Tracking the 2020 Democratic Field
The 2020 field is large. As of January 4, 2019 we are tracking 25 total potential Democratic candidates with search-based sampling every two minutes.

We could add some other obvious candidates (e.g. Bloomberg and Steyer), but we’ve postponed including them until their participation is more certain.
We added the candidates on a rolling basis. So the numbers should be viewed with a grain of salt, especially for “second tier” candidates.1
Understanding the Baseline
From the beginning, Kamala Harris has dominated the “baseline” state of the race. Looking at the period ending December 23, she has consistently been the most mentioned candidate in the race. 2

Looking more closely at the week ending on Dec 18, Kamala Harris held a sizable lead over Elizabeth Warren. And both had mention counts dwarfing those of the rest of the field:

We can see a consistent contribution from both the “mainstream” and “extreme” right and also a more pronounced effort by individual users to influence the debate.3

Enter Elizabeth Warren
Then on December 31, Elizabeth Warren (to date, a solid second place in the baseline data), announced the formation of a presidential exploratory committee. We can see right away how active conversation about a candidate can push the mention count substantially above the baseline leader.

Warren maintained a substantial mention count lead every day for a week after her announcement. On January 4, 2019 that lead was many multiples of her nearest opponent, Kamala Harris. Harris, in turn, held her own substantial baseline lead over the remainder of the pack.

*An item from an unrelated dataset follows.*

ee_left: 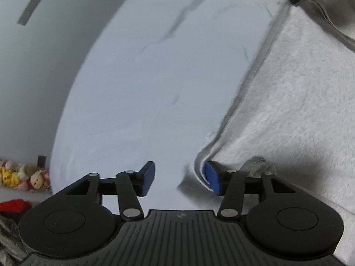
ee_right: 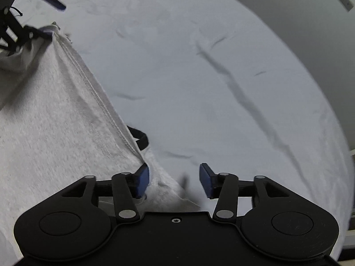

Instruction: Fold clothes

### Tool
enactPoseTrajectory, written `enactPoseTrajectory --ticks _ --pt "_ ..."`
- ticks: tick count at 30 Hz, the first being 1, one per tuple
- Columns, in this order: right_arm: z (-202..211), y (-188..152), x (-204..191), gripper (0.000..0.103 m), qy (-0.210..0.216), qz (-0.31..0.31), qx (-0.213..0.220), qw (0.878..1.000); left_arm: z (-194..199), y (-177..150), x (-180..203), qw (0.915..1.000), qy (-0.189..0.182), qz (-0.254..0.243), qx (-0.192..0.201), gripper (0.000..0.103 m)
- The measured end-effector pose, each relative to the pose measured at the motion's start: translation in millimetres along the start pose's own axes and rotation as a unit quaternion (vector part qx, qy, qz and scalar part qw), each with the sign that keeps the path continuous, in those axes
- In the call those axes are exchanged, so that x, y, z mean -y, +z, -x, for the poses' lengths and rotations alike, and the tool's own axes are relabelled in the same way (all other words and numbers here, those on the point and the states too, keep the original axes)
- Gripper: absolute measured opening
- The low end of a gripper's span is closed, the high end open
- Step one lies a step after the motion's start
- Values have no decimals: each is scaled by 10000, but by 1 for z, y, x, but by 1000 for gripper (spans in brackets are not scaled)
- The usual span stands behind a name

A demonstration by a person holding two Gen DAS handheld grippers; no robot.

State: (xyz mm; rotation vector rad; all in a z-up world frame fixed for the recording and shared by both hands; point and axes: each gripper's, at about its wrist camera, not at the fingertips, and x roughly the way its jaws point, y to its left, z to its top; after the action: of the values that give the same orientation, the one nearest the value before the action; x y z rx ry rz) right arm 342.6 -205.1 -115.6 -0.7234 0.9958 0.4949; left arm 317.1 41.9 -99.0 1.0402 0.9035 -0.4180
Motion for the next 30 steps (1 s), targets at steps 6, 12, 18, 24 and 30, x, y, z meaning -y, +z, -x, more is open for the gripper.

Furthermore, Warren’s announcement shifted the center-of-gravity in the conversation substantially up-leftward in the credibility plot:

As of January 4, the discussion of active candidates had a much lower proportion of antagonistic (or otherwise bad faith) voices than did the baseline from two weeks prior, owing mostly to the increased volume of voices within the Democratic coalition.
Areas for Future Study
- How does the conversation vary by quadrant?
- How does the conversation vary by candidate?
- Can we generate reasonable summaries by bucket (i.e. quadrant or candidate)?
- Which of these accounts are “suspicious” (bot, sockpuppet, etc)?
- How does message variation (especially framing) impact virality?
- Can we add a dimension for “attitude”, reflecting the overall candidate-relative sentiment of the user?
- Also, some of the queries are more “generous” than others (e.g. we appear to be under-collecting for Beto as of today). I’ll note where we added a candidate recently added or where we have not perfected their Twitter query.
- Bucketed by week, beginning on Sunday.
- It should be noted that spot-checks on the upper-right reveal a number of accounts with “bottom right” iconography (MAGA, wwg1wga, etc) . These accounts may be promoting right-wing bias with “mainstream” support, an approach widely documented as fundamental to right wing insularity and its concomitant susceptibility to so-called network propaganda.
Note also that MBFC rates not only Fox News as WSJ as “mainstream” (i.e. top-half, MIXED or better) it also rates Sputnik News in this way. For now, the benefits of using a third-party rating applied with balanced and professional standards outweighs the impacts of unfortunate idiosyncrasies owing to the use of oversize buckets like this. And right wing involvement in the Democratic Primary is noteworthy regardless of its extremity.